Um dia depois que a Standard & Poor''s (S&P) contestou a credibilidade das contas públicas do Brasil, reduzindo a perspectiva positiva das condições macroeconômicas do País, que saiu de "estável" para "negativa", o ministro da Previdência Social, Garibaldi Alves, afirmou que não é politicamente viável no momento realizar algum tipo de reforma da Previdência. "Acredito que possa ocorrer, e sou favorável à reeleição da presidente Dilma, apenas no primeiro ano do seu segundo mandato", disse, após participar de evento a favor da formalização do emprego, realizado na sede da União Geral dos Trabalhadores (UGT) em São Paulo.

CARLA ARAÚJO, Agencia Estado

07 de junho de 2013 | 13h52

De acordo com Garibaldi Alves, o Congresso terá de se aprofundar no tema, mas a preocupação do governo é que as mudanças não incidam sobre quem tem os direitos fixados. Nesta quinta-feira, a Previdência Social divulgou que o déficit em abril do Instituto Nacional do Seguro Social (INSS), sistema público que atende os trabalhadores do setor privado no País, somou R$ 6,18 bilhões em abril, com alta de 8,5% frente ao mesmo período de 2012.

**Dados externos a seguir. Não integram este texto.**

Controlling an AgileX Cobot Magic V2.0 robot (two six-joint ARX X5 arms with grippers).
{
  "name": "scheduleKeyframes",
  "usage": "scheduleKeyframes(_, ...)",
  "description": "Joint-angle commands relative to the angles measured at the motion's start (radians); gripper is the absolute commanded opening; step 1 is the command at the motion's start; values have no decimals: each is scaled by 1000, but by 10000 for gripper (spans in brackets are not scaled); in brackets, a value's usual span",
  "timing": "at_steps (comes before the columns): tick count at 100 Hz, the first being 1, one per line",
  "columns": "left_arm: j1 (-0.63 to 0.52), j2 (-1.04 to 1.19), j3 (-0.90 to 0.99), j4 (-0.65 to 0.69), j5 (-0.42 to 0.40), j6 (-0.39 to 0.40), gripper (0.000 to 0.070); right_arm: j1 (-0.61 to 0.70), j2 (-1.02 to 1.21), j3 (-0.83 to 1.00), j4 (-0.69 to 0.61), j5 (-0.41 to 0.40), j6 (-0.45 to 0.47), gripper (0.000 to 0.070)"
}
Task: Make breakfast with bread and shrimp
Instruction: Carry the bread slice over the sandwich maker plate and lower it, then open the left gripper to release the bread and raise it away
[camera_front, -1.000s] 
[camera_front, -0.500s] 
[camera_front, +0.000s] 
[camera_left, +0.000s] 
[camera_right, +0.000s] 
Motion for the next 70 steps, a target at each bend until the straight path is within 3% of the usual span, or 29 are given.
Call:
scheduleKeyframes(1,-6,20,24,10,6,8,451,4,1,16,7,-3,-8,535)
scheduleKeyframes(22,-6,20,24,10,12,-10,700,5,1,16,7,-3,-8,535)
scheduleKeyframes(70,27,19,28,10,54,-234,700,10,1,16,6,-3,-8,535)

Segundo ele, esse quadro só será revertido após 2030. Garibaldi Alves afirmou, no entanto, que o déficit é causado por conta de previdência rural. "O resultado da cobrança do PIS/Cofins deveria vir para a previdência, mas ele historicamente não vem. É isso que causa esse déficit, que é coberto pelo Tesouro", disse.

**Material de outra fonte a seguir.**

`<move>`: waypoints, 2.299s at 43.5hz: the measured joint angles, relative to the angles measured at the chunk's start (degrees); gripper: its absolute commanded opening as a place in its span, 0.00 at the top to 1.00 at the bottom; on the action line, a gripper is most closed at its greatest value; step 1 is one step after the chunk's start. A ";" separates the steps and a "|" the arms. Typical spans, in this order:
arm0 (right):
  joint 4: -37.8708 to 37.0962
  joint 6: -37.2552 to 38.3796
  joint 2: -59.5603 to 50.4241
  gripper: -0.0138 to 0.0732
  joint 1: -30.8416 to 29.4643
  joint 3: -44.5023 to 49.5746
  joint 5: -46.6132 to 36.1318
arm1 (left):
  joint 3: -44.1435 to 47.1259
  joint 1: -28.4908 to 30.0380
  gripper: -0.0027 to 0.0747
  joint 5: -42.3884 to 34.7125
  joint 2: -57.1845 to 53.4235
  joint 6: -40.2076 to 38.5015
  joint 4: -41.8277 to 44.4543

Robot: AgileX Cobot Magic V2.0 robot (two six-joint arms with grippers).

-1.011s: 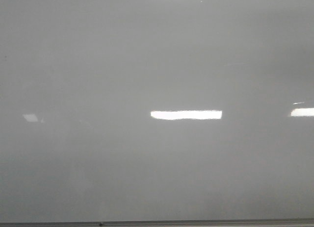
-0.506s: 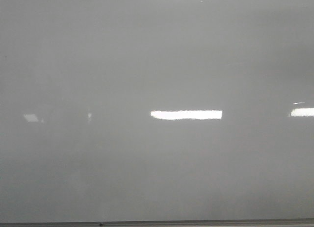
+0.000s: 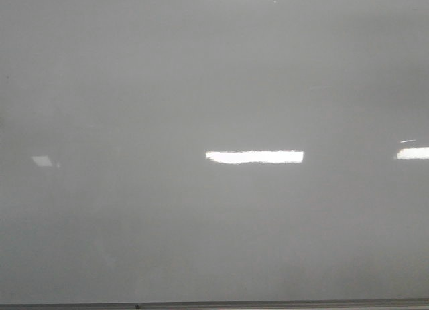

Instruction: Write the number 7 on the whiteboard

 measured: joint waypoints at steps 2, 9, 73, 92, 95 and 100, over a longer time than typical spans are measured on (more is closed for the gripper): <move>0.00 0.00 0.00 0.26 0.00 0.00 0.00 | 0.00 0.00 0.40 -0.89 0.73 0.00 0.00; 0.00 0.00 0.00 0.26 0.00 0.00 0.00 | 0.00 0.00 0.55 -3.30 2.54 0.00 0.00; 2.28 -0.04 3.19 0.31 0.00 -1.76 5.42 | -29.31 -19.53 0.99 58.29 -9.61 33.48 -4.65; 11.84 -19.71 17.47 0.31 10.66 -10.48 16.93 | -31.97 -41.69 0.99 63.50 -4.99 41.12 -9.27; 14.47 -25.23 19.15 0.31 13.67 -10.59 17.80 | -31.97 -44.47 0.99 63.50 -4.24 41.46 -9.27; 18.85 -33.99 21.49 0.31 18.74 -10.61 18.48 | -31.97 -48.02 0.99 63.50 -3.73 41.70 -9.27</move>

Para Garibaldi, apesar dessa situação, o País mantém uma situação de alguma sustentabilidade, se comparado, por exemplo, com alguns países da Europa. "Na Europa, está havendo corte de benefícios e aumento da idade mínima. Lá, há uma idade mínima, e aqui não. Este é um desafio", disse, completando que o País tem que se preocupar com a situação também no futuro, por conta do envelhecimento da população.

Garibaldi descartou ainda alguma definição por parte do governo sobre o fim do fator previdenciário. "No momento não temos condições de oferecer propostas governamentais para isso. Em algum momento podemos ter alguma decisão no Congresso, mas o governo não tem uma alternativa para isso, dada a situação econômica."

Brincadeira

Garibaldi contou aos participantes da reunião na UGT que pegou carona no avião do ministro Guido Mantega e brincou com a situação de seu primo, o deputado Henrique Eduardo Alves (PMDB-PE), presidente da Câmara, dizendo que ele vai mudar as políticas econômicas quando assumir interinamente a presidência da República amanhã - já que a presidente Dilma Rousseff e o vice, Michel Temer, devem viajar. "Disse a ele que o novo presidente ia mudar a economia e ele respondeu que apenas não gostaria de ser demitido". Garibaldi, no entanto, fez questão de frisar que toda a conversa foi em tom de brincadeira.

Questionado sobre a avaliação do ex-ministro Delfim Netto, que disse em entrevista que somente a busca de um ajuste fiscal sério, especialmente pelo déficit nominal zero, irá resgatar a credibilidade do governo junto ao mercado, Garibaldi afirmou que "não está habilitado para dar opinião em um debate entre Delfim e Mantega".